In the early hours of 13 April 1992, the border region in western Europe where Germany, Belgium and the Netherlands meet was shaken by a magnitude 5.4 earthquake, caused by northeast-southwest extension in the Roer Valley Graben. The shaking was severe enough to damage buildings 30-40 kilometres from the epicentre. 40 kilometres to the south, in the small town of Valkenburg, a group of British schoolchildren on a European excursion were sleeping peacefully in their beds, a 13 year-young version of this geoblogger amongst their number.
I distinctly remember waking up to the room shaking and (rather woozily) thinking, “Earthquake!” But I also distinctly remember then thinking, “You don’t get earthquakes in the Netherlands. I must be dreaming,” before turning over and going back to sleep. Imagine my surprise the next morning when I discovered that not only had everyone else in our hotel shared my “dream”, but that the shaking had been strong enough to toss some of them from their beds. And that is how I semi-slept through what remains my only up close and personal encounter with the tectonic forces that shape our planet: forces that I would end up studying for a living, little did I know it at the time.
I normally tell this story for humourous effect, but a part of me always cringes a little inside when I recall these events, because it also illustrates how, despite me already having ambitions to become a scientist at this age, I was still a long way from thinking like a scientist. Firstly, I assumed in the arrogance of precocious youth that I already knew everything worth knowing about earthquakes. I had read that earthquakes were associated with the boundaries of tectonic plates, and I also knew that the Netherlands was nowhere near such a boundary. I had read nothing, or at least remembered nothing, about the earthquakes that occur within plates, but I wasn’t yet mature enough to realise how much I didn’t know.
Perhaps more seriously, when confronted with a contradiction between what I thought I knew and actual reality, I responded with reflexive denial rather than curiousity. Even if it was 100% established that earthquakes only ever occurred at plate boundaries, a true scientist would not respond to an apparent earthquake in the Netherlands with a cry of “that’s impossible!’ A true scientist would think “hmmm, that’s funny…” and start investigating.
Narrative causality would demand that I close this story by telling you that not only did realising my mistake the next morning set me on the path to developing a proper scientific mindset, but also that it inspired me to take an interest in geology and tectonics. Sadly, neither is true. It took a few much more painful lessons before I became properly humble about my knowledge of the world; and before I learnt to stop bending the world to fit my preconceived notions, and actually observe and think more carefully about what was going on around me. And although I can’t completely rule out some subconcious effect of the Roermond earthquake on my later career choices, it took me at least six more years before I truly discovered the wonders of geology.
Now I know better than to dismiss the earthquake potential of places like central Europe.
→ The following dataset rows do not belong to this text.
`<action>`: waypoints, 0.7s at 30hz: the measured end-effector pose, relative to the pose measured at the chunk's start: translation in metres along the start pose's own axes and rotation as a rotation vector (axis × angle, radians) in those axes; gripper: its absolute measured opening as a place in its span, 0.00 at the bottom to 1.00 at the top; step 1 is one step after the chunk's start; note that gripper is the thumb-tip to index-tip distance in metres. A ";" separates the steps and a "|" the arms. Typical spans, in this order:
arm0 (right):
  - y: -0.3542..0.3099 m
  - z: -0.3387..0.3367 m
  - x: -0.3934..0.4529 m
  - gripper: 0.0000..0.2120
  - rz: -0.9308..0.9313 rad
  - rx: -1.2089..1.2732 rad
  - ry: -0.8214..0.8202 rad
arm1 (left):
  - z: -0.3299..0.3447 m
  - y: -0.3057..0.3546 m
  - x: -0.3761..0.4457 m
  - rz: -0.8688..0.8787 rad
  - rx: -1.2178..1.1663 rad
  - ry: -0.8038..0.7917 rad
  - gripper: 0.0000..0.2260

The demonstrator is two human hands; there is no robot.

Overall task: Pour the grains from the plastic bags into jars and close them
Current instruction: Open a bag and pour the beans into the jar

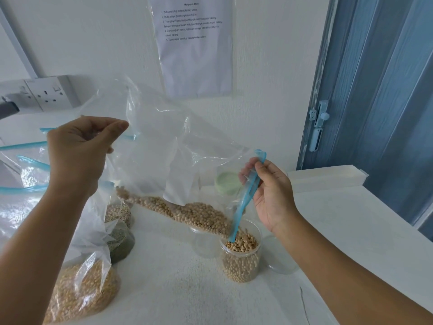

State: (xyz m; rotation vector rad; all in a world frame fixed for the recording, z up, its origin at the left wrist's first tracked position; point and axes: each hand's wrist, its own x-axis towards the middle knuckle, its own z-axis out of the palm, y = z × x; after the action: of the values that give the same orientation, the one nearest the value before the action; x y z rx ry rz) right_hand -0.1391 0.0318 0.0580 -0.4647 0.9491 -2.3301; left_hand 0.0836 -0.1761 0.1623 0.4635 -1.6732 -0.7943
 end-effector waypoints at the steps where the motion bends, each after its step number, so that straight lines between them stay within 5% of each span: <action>1: 0.001 -0.001 0.000 0.09 0.004 0.004 0.002 | 0.000 -0.001 -0.001 -0.001 0.002 -0.001 0.05; 21: 0.003 -0.003 0.000 0.09 -0.007 0.016 0.006 | 0.004 0.001 -0.002 -0.011 0.014 0.020 0.10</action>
State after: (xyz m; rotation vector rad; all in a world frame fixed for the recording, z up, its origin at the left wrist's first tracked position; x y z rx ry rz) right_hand -0.1395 0.0318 0.0534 -0.4558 0.9322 -2.3454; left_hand 0.0806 -0.1731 0.1619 0.4892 -1.6594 -0.7839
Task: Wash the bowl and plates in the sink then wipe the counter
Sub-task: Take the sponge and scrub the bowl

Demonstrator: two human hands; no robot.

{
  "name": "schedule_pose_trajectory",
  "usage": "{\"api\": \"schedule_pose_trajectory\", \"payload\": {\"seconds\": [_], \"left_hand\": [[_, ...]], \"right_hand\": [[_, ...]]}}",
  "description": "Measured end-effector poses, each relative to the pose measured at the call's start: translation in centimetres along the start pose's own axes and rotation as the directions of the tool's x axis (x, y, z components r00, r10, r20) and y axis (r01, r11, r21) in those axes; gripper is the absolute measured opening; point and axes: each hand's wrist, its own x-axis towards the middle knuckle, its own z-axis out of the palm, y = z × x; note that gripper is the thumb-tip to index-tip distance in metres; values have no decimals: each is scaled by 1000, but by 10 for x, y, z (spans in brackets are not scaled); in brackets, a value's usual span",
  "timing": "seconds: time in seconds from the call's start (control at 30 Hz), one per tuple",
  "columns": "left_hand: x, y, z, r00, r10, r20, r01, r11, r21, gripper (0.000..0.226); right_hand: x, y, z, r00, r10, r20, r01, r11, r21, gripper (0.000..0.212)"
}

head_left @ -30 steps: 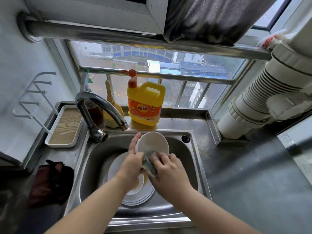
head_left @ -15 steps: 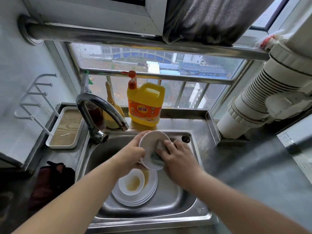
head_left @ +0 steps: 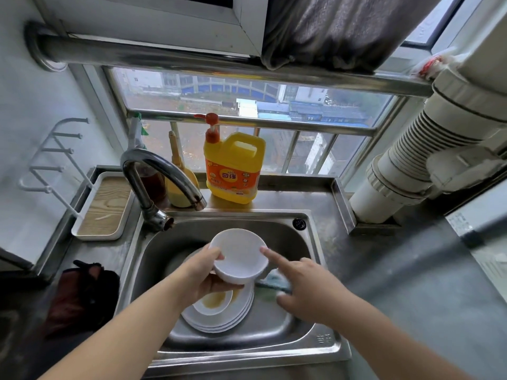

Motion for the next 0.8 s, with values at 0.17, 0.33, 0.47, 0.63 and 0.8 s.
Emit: {"api": "schedule_pose_trajectory", "payload": {"seconds": [0.17, 0.33, 0.47, 0.63, 0.8], "left_hand": [[-11, -2, -4, 994, 81, 74, -97, 966, 241, 30], [-3, -14, -27, 729, 629, 271, -542, 288, 790, 68], [6, -26, -31, 370, 614, 697, -598, -416, 684, 37], [15, -23, -21, 468, 665, 583, -715, -103, 692, 19], [-4, -15, -13, 787, 558, 264, -617, 703, 353, 19]], "right_hand": [[10, -10, 17, 987, -89, -132, 89, 996, -4, 44], [13, -8, 11, 989, -11, -149, 25, 996, 91, 29], [18, 0, 7, 990, 20, -138, 7, 981, 191, 24], [17, 5, 2, 995, 33, -90, -4, 954, 301, 30], [7, 24, -9, 946, 226, -234, -13, 746, 666, 50]]}}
The Netherlands might be a long way from a true plate boundary, but there is a historical earthquake record going back centuries in this region, and paleoseismic studies following the 1992 earthquake found several fault scarps in the area with signs of Quarternary displacement. The Atlantic coast of the US has recently been described as a ‘passive-aggressive’ margin, hosting faults that can build up significant elastic strain over centuries and millenia before rupturing in earthquakes that could reach magnitude 7. Likewise, its European counterpart is not without its seismic dangers.
Corrective note: This post title originally referred to me sleeping through the ‘largest European earthquake in 200 years’. I think I originally meant to write ‘one of the largest’, but even then that’s a bit of an over-reach if you’re including Italy and Greece’. The title has now been appropriately modified.
This post was written in response to Ron Schott’s Accretionary Wedge call for stories of the most memorable or significant geologic event that we’ve directly experienced. Even if I sort of slept through it, I should at least get partial credit, right?